LOS HOMBRES QUE SE VESTIAN CON SACOS
En el curso de una conversación, un paisano de Castrotierra contaba en 1992 que muchos años atrás (tal vez unos sesenta años), enfrente de su casa vivía una menesterosa familia, verdaderamente pobre, cuyos integrantes se vestían con sacos debido a la miseria que les acuciaba.

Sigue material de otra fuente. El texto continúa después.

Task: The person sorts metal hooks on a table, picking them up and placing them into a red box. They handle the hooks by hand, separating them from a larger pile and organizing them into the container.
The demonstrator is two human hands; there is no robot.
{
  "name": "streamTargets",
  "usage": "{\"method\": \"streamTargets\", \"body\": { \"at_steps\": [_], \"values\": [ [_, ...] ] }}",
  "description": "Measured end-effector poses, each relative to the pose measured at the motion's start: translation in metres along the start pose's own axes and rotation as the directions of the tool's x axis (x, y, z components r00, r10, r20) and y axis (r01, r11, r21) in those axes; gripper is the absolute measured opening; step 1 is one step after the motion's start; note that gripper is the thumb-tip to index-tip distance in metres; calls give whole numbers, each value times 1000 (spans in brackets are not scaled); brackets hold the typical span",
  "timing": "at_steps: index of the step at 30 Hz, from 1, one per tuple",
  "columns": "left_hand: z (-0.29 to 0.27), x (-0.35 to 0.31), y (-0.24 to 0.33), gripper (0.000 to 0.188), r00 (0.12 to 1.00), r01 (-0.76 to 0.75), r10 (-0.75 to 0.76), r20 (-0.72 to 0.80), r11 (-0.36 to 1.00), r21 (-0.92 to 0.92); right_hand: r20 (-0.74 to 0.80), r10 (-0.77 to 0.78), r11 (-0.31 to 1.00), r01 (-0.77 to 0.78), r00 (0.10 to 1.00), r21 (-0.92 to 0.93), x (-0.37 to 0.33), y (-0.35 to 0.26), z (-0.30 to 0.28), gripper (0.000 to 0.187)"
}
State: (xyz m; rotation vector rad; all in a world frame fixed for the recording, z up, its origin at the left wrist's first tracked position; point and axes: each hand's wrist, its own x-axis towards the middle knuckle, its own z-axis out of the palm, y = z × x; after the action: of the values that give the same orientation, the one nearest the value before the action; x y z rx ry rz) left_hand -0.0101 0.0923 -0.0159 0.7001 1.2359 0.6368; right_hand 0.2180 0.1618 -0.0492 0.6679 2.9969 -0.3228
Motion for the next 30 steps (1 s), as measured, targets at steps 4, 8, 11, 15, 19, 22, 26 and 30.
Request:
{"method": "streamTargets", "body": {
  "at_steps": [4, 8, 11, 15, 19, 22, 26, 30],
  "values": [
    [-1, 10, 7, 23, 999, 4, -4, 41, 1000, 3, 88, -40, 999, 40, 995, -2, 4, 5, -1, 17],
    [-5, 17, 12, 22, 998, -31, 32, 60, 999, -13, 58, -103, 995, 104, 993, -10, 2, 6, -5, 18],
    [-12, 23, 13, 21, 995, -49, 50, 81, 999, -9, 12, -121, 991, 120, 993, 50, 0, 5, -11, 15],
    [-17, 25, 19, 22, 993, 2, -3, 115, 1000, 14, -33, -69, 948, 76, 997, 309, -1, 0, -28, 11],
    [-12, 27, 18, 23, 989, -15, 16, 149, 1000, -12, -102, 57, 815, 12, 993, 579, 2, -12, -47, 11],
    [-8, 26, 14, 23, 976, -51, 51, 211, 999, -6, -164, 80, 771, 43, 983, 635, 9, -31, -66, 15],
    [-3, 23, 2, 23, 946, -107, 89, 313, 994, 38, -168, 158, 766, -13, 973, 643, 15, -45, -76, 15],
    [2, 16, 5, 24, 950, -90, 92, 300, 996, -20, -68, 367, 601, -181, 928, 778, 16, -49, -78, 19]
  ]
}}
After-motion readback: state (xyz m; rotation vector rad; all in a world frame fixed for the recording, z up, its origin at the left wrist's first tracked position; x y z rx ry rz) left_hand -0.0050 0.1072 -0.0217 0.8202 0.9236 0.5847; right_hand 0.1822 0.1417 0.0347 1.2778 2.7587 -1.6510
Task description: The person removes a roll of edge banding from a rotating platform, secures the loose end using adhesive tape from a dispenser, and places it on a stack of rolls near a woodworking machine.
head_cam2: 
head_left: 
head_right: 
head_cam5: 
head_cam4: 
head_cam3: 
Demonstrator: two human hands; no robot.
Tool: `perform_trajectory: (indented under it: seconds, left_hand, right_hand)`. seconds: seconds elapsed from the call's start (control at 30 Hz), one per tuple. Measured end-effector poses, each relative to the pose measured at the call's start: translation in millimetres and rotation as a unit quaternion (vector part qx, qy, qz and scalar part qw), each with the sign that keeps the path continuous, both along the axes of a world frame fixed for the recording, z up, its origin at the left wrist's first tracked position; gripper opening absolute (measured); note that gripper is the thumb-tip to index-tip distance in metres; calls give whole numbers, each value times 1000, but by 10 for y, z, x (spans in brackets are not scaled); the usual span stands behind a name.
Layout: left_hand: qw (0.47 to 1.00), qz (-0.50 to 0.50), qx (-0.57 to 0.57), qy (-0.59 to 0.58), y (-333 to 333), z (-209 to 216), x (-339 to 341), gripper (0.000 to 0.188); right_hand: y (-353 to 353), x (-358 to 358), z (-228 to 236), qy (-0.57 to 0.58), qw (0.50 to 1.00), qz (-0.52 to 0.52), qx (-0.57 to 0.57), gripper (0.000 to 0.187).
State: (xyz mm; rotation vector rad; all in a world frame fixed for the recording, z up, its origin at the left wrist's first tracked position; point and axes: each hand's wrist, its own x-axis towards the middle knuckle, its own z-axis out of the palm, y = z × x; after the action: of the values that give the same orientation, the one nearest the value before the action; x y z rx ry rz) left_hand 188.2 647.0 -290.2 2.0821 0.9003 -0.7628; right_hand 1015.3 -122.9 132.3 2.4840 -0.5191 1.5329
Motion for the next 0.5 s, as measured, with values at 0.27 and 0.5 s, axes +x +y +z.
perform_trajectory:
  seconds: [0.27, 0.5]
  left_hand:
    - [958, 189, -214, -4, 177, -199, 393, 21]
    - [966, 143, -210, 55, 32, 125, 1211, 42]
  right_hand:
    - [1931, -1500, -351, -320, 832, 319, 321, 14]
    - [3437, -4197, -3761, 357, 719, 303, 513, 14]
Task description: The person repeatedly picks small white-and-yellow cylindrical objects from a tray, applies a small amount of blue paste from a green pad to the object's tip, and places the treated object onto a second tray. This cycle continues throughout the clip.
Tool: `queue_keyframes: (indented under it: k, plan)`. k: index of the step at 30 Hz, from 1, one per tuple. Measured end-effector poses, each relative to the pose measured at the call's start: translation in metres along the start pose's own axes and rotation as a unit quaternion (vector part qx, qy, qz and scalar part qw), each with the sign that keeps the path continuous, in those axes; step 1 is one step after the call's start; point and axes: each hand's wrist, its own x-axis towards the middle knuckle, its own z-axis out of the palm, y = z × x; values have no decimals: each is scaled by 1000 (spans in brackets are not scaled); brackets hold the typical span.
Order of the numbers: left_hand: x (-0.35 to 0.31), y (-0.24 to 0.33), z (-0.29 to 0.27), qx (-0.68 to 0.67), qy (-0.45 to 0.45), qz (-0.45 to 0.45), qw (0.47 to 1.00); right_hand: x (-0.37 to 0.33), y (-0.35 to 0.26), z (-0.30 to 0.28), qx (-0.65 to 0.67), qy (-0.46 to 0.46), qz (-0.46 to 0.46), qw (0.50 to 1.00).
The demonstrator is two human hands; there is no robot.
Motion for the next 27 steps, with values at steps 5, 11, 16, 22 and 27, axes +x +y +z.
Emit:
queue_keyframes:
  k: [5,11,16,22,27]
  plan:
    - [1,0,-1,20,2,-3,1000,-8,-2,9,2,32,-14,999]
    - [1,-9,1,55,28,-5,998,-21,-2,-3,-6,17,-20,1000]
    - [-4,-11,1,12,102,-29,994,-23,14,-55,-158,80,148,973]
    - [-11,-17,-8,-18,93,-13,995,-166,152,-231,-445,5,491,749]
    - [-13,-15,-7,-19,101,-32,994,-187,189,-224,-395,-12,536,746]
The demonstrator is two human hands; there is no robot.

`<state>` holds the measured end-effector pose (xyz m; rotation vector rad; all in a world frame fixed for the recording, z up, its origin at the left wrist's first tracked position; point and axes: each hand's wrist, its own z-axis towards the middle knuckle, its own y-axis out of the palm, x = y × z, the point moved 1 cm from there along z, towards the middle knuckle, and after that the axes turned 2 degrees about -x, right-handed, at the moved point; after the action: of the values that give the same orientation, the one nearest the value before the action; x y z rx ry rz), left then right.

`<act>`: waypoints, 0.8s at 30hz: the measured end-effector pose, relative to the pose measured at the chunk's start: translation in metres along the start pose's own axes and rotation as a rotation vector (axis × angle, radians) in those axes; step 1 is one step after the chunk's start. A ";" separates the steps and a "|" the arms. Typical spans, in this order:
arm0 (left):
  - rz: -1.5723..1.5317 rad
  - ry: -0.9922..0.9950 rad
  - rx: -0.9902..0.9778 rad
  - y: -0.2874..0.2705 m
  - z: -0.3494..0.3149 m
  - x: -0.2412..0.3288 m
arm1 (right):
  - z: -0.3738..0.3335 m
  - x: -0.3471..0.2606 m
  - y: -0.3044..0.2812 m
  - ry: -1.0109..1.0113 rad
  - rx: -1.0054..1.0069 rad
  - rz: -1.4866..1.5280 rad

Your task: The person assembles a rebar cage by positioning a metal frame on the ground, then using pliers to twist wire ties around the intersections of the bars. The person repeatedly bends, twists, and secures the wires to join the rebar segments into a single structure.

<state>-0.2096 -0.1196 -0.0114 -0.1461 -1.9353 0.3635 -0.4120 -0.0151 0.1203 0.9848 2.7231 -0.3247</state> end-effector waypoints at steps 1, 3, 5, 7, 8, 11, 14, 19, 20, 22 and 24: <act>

Su paupérrimo estado, al que podríamos calificar con las palabras: escasez y severa penuria, alcanzaba tal grado que incluso les impedía comprar ropa o trozos de tela para coserlos entre sí y hacer un pantalón, una camisa, una falda o un jersey.
Por increíble que hoy día pueda parecer, los sacos de tejido basto y a la vez áspero que habitualmente utilizaban los agricultores para almacenar trigo o centeno, eran aprovechados por esa familia indigente para vestirse, después de efectuar varios agujeros en el saco, uno para la cabeza y otros dos para los brazos.
Las piernas de estos desheredados asomaban por el extremo abierto que ya traía el saco. Finalmente, se ataban alrededor de la cintura una correa hecha con hilo de esparto, seguramente encontrada en las basuras, para ajustar al cuerpo su humilde atuendo.